WORK INSTRUCTIONS = A word-for-word restatement of every entry is what is needed here.

BEGIN DATASET CONTENT

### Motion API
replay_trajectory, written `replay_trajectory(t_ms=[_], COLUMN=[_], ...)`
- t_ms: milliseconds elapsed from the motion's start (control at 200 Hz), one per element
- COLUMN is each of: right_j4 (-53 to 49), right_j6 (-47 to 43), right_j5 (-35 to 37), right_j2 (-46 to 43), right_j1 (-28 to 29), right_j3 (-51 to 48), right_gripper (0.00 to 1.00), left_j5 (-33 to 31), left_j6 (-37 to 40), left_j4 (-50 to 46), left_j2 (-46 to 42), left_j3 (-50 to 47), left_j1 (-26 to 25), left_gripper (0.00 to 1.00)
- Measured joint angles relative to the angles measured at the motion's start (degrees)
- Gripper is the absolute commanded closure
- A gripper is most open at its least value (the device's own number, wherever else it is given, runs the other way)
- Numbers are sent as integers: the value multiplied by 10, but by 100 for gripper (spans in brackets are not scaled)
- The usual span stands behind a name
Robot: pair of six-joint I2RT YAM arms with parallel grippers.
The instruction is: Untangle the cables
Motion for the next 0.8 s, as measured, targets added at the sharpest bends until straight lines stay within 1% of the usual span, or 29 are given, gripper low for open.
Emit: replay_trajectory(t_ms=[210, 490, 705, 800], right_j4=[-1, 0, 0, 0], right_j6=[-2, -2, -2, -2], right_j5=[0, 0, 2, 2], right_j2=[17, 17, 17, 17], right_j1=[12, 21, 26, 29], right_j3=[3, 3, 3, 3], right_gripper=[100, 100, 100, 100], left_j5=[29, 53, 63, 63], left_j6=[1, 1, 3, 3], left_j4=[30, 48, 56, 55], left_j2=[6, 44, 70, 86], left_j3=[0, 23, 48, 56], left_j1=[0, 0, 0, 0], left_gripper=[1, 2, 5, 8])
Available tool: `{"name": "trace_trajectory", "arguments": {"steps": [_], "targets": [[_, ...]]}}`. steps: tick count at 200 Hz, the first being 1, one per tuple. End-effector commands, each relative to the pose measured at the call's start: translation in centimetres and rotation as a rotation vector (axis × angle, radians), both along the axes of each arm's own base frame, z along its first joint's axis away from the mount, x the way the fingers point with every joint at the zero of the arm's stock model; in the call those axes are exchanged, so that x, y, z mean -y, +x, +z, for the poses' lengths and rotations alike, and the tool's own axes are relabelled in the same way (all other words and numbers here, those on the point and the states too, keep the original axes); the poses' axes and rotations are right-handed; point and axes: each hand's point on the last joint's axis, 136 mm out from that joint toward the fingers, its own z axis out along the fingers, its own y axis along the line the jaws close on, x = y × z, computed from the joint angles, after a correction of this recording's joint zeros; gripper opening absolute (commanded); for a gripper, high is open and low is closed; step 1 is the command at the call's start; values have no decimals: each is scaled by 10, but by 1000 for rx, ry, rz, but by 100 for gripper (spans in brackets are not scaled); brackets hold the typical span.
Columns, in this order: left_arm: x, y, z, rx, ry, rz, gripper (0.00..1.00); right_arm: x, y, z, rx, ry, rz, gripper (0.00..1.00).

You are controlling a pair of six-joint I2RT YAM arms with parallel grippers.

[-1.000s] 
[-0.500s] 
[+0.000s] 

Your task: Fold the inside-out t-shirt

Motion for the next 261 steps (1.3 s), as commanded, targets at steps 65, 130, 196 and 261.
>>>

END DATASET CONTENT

RESULT =
### Motion API
replay_trajectory, written `replay_trajectory(t_ms=[_], COLUMN=[_], ...)`
- t_ms: milliseconds elapsed from the motion's start (control at 200 Hz), one per element
- COLUMN is each of: right_j4 (-53 to 49), right_j6 (-47 to 43), right_j5 (-35 to 37), right_j2 (-46 to 43), right_j1 (-28 to 29), right_j3 (-51 to 48), right_gripper (0.00 to 1.00), left_j5 (-33 to 31), left_j6 (-37 to 40), left_j4 (-50 to 46), left_j2 (-46 to 42), left_j3 (-50 to 47), left_j1 (-26 to 25), left_gripper (0.00 to 1.00)
- Measured joint angles relative to the angles measured at the motion's start (degrees)
- Gripper is the absolute commanded closure
- A gripper is most open at its least value (the device's own number, wherever else it is given, runs the other way)
- Numbers are sent as integers: the value multiplied by 10, but by 100 for gripper (spans in brackets are not scaled)
- The usual span stands behind a name
Robot: pair of six-joint I2RT YAM arms with parallel grippers.
The instruction is: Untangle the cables
Motion for the next 0.8 s, as measured, targets added at the sharpest bends until straight lines stay within 1% of the usual span, or 29 are given, gripper low for open.
Emit: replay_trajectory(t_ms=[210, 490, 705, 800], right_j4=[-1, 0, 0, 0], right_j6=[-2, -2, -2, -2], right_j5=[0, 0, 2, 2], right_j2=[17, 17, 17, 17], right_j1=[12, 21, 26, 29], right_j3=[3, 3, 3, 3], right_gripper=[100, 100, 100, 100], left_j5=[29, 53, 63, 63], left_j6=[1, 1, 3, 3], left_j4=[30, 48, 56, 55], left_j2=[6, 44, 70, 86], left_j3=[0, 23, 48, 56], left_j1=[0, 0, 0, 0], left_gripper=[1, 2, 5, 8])
Available tool: `{"name": "trace_trajectory", "arguments": {"steps": [_], "targets": [[_, ...]]}}`. steps: tick count at 200 Hz, the first being 1, one per tuple. End-effector commands, each relative to the pose measured at the call's start: translation in centimetres and rotation as a rotation vector (axis × angle, radians), both along the axes of each arm's own base frame, z along its first joint's axis away from the mount, x the way the fingers point with every joint at the zero of the arm's stock model; in the call those axes are exchanged, so that x, y, z mean -y, +x, +z, for the poses' lengths and rotations alike, and the tool's own axes are relabelled in the same way (all other words and numbers here, those on the point and the states too, keep the original axes); the poses' axes and rotations are right-handed; point and axes: each hand's point on the last joint's axis, 136 mm out from that joint toward the fingers, its own z axis out along the fingers, its own y axis along the line the jaws close on, x = y × z, computed from the joint angles, after a correction of this recording's joint zeros; gripper opening absolute (commanded); for a gripper, high is open and low is closed; step 1 is the command at the call's start; values have no decimals: each is scaled by 10, but by 1000 for rx, ry, rz, but by 100 for gripper (spans in brackets are not scaled); brackets hold the typical span.
Columns, in this order: left_arm: x, y, z, rx, ry, rz, gripper (0.00..1.00); right_arm: x, y, z, rx, ry, rz, gripper (0.00..1.00).

You are controlling a pair of six-joint I2RT YAM arms with parallel grippers.

[-1.000s] 
[-0.500s] 
[+0.000s] 

Your task: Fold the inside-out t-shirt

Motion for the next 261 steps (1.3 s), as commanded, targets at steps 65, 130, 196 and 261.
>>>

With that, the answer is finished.